Airflow DAGs are pulled from the GitHub repository that you specify when you configure Airflow. HPE Ezmeral Unified Analytics Software supports both private and public GitHub repositories. HPE Ezmeral Unified Analytics Software can only read DAGs from a GitHub repository on a specified branch from a specified subdirectory. If the GitHub repository is located behind a proxy, you can configure a proxy for the GitHub repository in Airflow.

In an air-gapped environment where there is no pre-configured proxy to forward outgoing cluster connections to the internet, the installation of Airflow will not function properly. To resolve this issue, the administrator of the HPE Ezmeral Unified Analytics Software must either manually set up an HTTP proxy or configure Airflow with an internal Git repository.
IMPORTANT
Best practice is to use Git submodules if multiple users have DAGs in their own repositories. To manage multiple users within the same GitHub repository, the HPE Ezmeral Unified Analytics Software administrator can create a root GitHub repository and then add all user GitHub repositories as submodules. As owner of the root GitHub repository, the administrator can update the Git submodules after users add/remove/modify files. For example, when a user modifies files, the user can ask the platform administrator to update the latest commit hash of the user's Git submodule in the root repository. For additional information, refer to GitHub - About code owners and Working with submodules.

Configuring a Git Repository for Airflow

To configure Airflow with the GitHub repository where DAGs are stored:

  1. Sign in to HPE Ezmeral Unified Analytics Software as Administrator.
  2. In the left navigation bar, click Tools & Frameworks.
  3. Select the Data Engineering tab.
  4. On the Airflow tile, click the three-dots menu and then select Configure. The YAML file editor opens.
  5. In the editor, find the git: section.
  6. Configure the following parameters in the git: section:
    repo:

    The repository URL for private or public Git repository which stores the DAGs. If you are using an air-gapped system without a proxy, specify your internal Git repository here.

    branch:

    The name of the branch within the repository to use.

    subDir:

    The path to the directory where the DAGs are located.

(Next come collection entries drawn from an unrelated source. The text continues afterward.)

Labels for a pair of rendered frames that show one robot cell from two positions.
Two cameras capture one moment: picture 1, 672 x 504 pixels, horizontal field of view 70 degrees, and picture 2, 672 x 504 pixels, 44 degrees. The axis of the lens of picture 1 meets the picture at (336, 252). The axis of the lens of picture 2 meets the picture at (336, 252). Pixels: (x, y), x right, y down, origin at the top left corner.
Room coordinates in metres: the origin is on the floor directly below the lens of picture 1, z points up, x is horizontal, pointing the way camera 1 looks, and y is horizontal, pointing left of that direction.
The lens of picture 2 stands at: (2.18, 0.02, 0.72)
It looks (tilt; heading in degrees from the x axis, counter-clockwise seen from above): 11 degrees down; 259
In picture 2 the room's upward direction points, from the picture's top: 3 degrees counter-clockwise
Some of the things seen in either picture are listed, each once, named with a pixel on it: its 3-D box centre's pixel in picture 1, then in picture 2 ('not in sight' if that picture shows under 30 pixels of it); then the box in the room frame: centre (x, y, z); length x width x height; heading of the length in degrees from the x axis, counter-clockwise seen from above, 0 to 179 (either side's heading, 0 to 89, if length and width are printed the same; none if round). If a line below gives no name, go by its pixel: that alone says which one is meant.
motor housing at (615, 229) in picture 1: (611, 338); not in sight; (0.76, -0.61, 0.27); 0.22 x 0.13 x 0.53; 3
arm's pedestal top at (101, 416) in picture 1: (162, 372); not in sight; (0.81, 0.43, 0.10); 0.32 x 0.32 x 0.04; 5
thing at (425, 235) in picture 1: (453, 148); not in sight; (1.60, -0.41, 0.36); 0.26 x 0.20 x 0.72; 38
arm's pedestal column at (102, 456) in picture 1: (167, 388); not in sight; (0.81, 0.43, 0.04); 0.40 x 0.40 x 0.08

    If you are using an air-gapped system, and Git cannot be accessed without a proxy, configure the following fields:
    http

    The address of HTTP proxy.

    https

    The address of HTTPS proxy.

    If the git repository is private, configure the following fields:
    username

    The username of the user who has access to the private git repository.

    password

    The token or password of the user who has access to the private git repository.

    Alternatively, if you have created a secret in the airflow-hpe namespace under key: 'password' that contains the password or token information, you can specify the name of that secret in the secretName field under the cred section instead of using the password field directly.



  7. Click Configure and wait until Airflow is configured.